Nobody ever recommends microwaving a steak, but I put a 10-ounce filet mignon in the Advantium and in exactly 10 minutes, it was more or less perfectly cooked (the steak setting uses all four modes of cooking).

With this solution, we have two ovens when we need them, one microwave that doesn’t look cheap, a special way of speed cooking, and the whole setup only takes up two spaces in the kitchen island.


As discussed in Thinking About Induction Cooking, we thought about induction cooking. In fact, we thought so highly of it that we eschewed gas and went for the GE Monogram ZHU36RSMSS 36″ Induction Cooktop in silver. It’s been a perfect purchase so far, doing everything we expected and more. It’s quiet, safe, energy efficient, easy to clean, attractive, and oh so fast. My favorite “house demo” to do so far is pouring a quarter inch of water into a frying pan and watching it boil in under 10 seconds on the induction cooktop.

We didn’t have a whole lot of good cookware to begin with, so we purchased a set of Pro-Clad Emerilware from HSN and a couple of Le Creuset pots to make the most of the cooktop.

If you’re stuck using an electric cooktop or are thinking about putting in a gas one, do yourself a favor and check out induction. Thanks to my buddy Jim Ray of Salt and Fat for the initial recommendation and peer pressure.


Based on the advice of some friends and family, we ended up choosing a Miele Optima G2472SCVI dishwasher over our previous frontrunner, Bosch. It’s very quiet and the rack space is arranged intelligently and flexibly. I don’t really have any complaints about it besides the user interface being a little, umm, austere. Thankfully you don’t really use the UI of a dishwasher too often, but it looks like it was designed ten years ago. We got a fully integrated model, meaning there are no visible buttons or surfaces (it just looks like another cabinet). I do wish the little red light that tells you the thing is on shined on the floor instead of the underside of the cabinet, but oh well. All in all, it seems like a solid dishwasher so far.

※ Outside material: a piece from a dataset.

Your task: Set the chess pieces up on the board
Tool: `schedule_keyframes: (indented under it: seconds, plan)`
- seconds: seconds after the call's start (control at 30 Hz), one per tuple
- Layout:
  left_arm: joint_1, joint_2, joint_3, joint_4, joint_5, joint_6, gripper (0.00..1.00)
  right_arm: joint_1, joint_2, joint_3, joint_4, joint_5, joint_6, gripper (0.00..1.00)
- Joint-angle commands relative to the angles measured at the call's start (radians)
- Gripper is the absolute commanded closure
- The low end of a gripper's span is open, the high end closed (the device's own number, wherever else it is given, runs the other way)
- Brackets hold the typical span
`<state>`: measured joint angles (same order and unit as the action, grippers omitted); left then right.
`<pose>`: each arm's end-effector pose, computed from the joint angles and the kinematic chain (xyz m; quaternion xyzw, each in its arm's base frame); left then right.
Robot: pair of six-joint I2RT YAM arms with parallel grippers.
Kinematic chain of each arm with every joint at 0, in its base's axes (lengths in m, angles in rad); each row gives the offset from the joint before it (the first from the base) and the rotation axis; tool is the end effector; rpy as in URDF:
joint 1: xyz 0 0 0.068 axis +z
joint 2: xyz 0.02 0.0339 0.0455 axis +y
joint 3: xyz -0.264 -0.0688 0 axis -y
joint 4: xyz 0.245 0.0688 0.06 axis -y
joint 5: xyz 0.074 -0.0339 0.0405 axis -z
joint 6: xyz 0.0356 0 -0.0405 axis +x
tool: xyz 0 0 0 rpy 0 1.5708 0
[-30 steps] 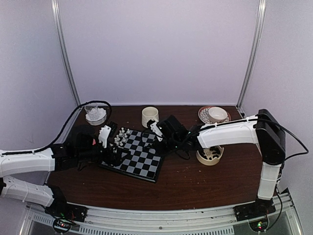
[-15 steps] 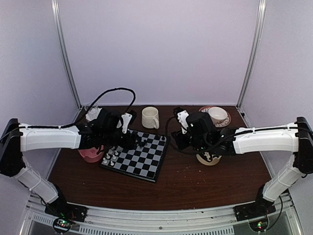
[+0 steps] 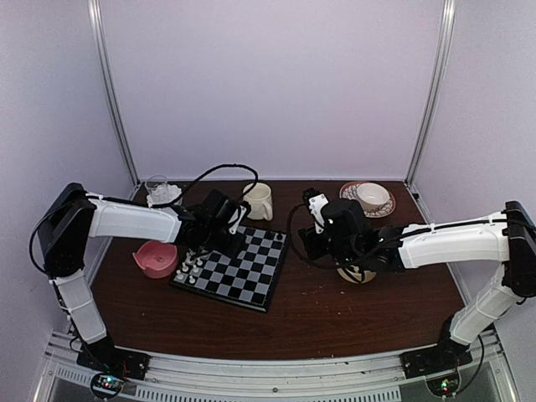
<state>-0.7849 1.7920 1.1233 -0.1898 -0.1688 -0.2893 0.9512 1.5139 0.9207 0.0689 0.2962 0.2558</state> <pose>0.2721 -0.2634 0.1837 0.2006 0.9126 -0.1099 0.3389 0.2031 0.2669 0.2358 -0.2226 0.8306 0.1752 0.4795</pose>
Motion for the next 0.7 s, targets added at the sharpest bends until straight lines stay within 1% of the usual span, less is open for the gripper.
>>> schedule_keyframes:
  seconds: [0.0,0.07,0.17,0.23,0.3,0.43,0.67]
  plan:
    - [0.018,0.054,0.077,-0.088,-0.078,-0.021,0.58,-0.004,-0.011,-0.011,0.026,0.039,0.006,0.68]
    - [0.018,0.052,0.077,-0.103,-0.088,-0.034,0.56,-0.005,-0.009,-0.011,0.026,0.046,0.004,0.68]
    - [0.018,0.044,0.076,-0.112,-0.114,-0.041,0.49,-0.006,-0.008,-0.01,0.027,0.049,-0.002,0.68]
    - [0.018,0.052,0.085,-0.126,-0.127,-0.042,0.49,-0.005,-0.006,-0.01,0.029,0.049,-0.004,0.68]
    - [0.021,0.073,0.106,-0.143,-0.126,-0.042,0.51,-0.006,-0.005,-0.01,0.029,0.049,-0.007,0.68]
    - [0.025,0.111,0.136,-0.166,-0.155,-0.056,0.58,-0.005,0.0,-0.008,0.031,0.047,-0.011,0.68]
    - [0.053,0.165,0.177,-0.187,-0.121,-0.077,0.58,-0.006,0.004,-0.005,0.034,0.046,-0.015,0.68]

Side note: Dishwashers were probably the most infuriating appliance to research. Almost every manufacturer’s site, especially Bosch and Miele, are atrociously designed and impossible to get any useful comparison information from.

Kitchen Hood

Kitchen hoods can be the biggest ripoff of all household appliances. It’s basically a fan surrounded by some steel and these things can get into the $5000 range. Rubberduckulous. Via the recommendation of Build, we went with the sharp, understated Zephyr ZRME36BS Roma island hood. It was “only” about a thousand dollars and it’s worked great so far. It sucks a lot of air, looks great above the cooktop, and doesn’t attract fingerprints too easily.

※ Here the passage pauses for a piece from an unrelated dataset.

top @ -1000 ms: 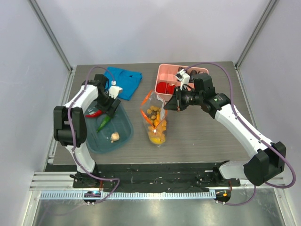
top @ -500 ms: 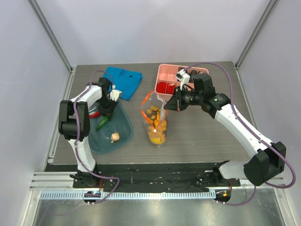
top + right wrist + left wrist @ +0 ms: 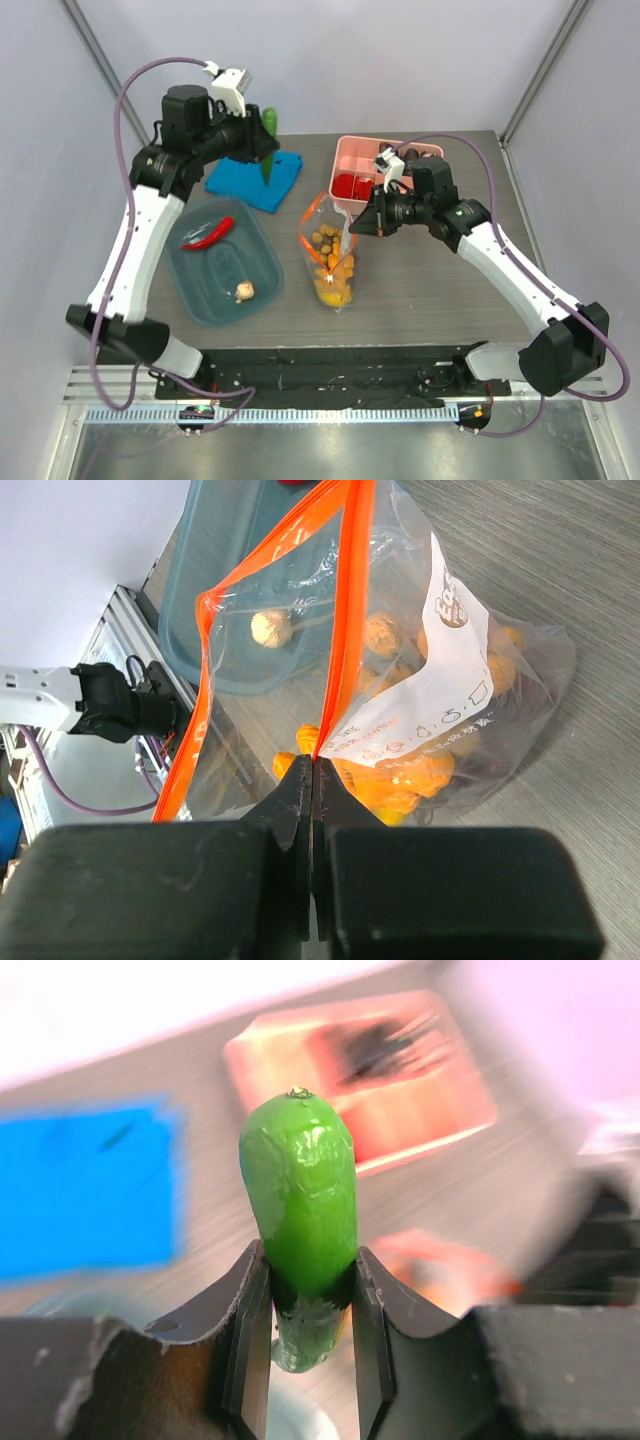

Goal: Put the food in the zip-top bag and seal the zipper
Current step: Place the fake vegetable in the zipper food storage bag.

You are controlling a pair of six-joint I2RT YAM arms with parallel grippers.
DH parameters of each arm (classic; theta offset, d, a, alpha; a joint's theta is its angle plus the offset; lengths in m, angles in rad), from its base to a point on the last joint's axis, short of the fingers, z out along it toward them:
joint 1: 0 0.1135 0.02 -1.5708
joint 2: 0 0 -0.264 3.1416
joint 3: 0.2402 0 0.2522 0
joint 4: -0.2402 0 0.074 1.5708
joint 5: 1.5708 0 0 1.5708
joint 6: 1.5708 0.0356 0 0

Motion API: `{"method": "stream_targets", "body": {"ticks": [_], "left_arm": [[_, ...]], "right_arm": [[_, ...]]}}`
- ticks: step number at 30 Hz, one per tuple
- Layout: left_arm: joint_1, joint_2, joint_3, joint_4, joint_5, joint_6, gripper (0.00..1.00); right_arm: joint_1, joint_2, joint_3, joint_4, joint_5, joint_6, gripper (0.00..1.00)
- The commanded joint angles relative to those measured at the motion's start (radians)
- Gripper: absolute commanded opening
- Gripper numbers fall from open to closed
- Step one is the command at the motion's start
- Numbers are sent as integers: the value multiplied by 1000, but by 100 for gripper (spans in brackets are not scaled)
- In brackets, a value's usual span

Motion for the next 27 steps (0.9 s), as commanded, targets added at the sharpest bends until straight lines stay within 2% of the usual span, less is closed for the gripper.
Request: {"method": "stream_targets", "body": {"ticks": [1,2,4,7,12,16,23,24,27], "left_arm": [[-140,-85,-105,285,39,-314,5],[-169,-91,-143,351,19,-340,6],[-252,-91,-163,377,-24,-356,6],[-342,-76,-186,388,-73,-383,3],[-456,-83,-320,417,-157,-414,1],[-484,-122,-470,428,-205,-441,1],[-510,-192,-608,368,-200,-487,1],[-510,-197,-617,359,-191,-495,3],[-510,-212,-622,321,-157,-488,35]], "right_arm": [[-3,-42,-3,17,6,-6,1],[-2,-48,-2,14,7,-8,1],[-3,-56,0,11,13,-8,1],[-3,-60,4,13,18,-3,1],[-3,-60,9,17,16,9,1],[-9,-74,5,16,12,21,1],[-11,-79,-9,17,7,23,1],[-12,-80,-8,19,9,21,1],[-14,-83,-11,17,9,15,1]]}}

Refrigerators are one of those items you’re really best of consulting Consumer Reports for, so we did. There are just a lot of things about fridges that you can’t easily test out yourself (like how evenly they cool or how long they last without repairs) and CR has already done this work for you. Just about the only things we knew going in were that we wanted a french-door-bottom-freezer model because the layout was so convenient and that we wanted ice and water on the outside of the door. Thankfully, Consumer Reports’ top-rated model, the Samsung RFG237AARS French Door refrigerator, fit the bill perfectly. We had originally spec’d the full depth model which is several cubic feet larger, but because of how the kitchen was designed, we had to switch to the counter-depth model. So far it’s been a great fridge, although we will admit to still wishing we had been able to fit the full-depth version.

When people ask me what type of fridge I got and I answer Samsung, it often elicits puzzled looks. Usually people think of big Sub Zeros and Vikings when they think of gourmet kitchens, but read the reviews… they aren’t great. The Samsung provided us all we needed: an attractive, well designed, well reviewed fridge with all of the features we wanted for an affordable price.

Washer and dryer

Much like fridges, washers and dryers are too complicated to fully understand without the help of a place like Consumer Reports. Since we put our machines upstairs, right next to the master bedroom, our number one concern was picking the quietest washer/dryer pair on the market. The number two concern after that was how well the machines laundered clothes, and the final concern was durability. In the end, it came down to either the Electrolux EWFLS70JIW (and matching dryer) or the Samsung WF448AAW Washer and DV448AEW Dryer. We loved the Electrolux user interface and purported 18-minute “short cycle”, but according to all reports, the Samsungs were simply the quietest machines on the market and had a longer track record of reliability.

So far, the Samsungs have been spectacular. We’ve even grown to love the happyfun Korean melodies they play when they’re done with their cycles. They also have something called SilverCare which needs to be seen to be believed. Watch this Consumer Reports video test of the technology.

All in all, we’re very happy with all of the appliances we’ve chosen. Thanks also to Albert Lee Appliance Company for providing all of the non-GE appliances (I get an employee discount for the GE stuff since I work at They matched or beat all online prices that I quoted over the phone to them, and as a result, got all of my business (hint: do this!).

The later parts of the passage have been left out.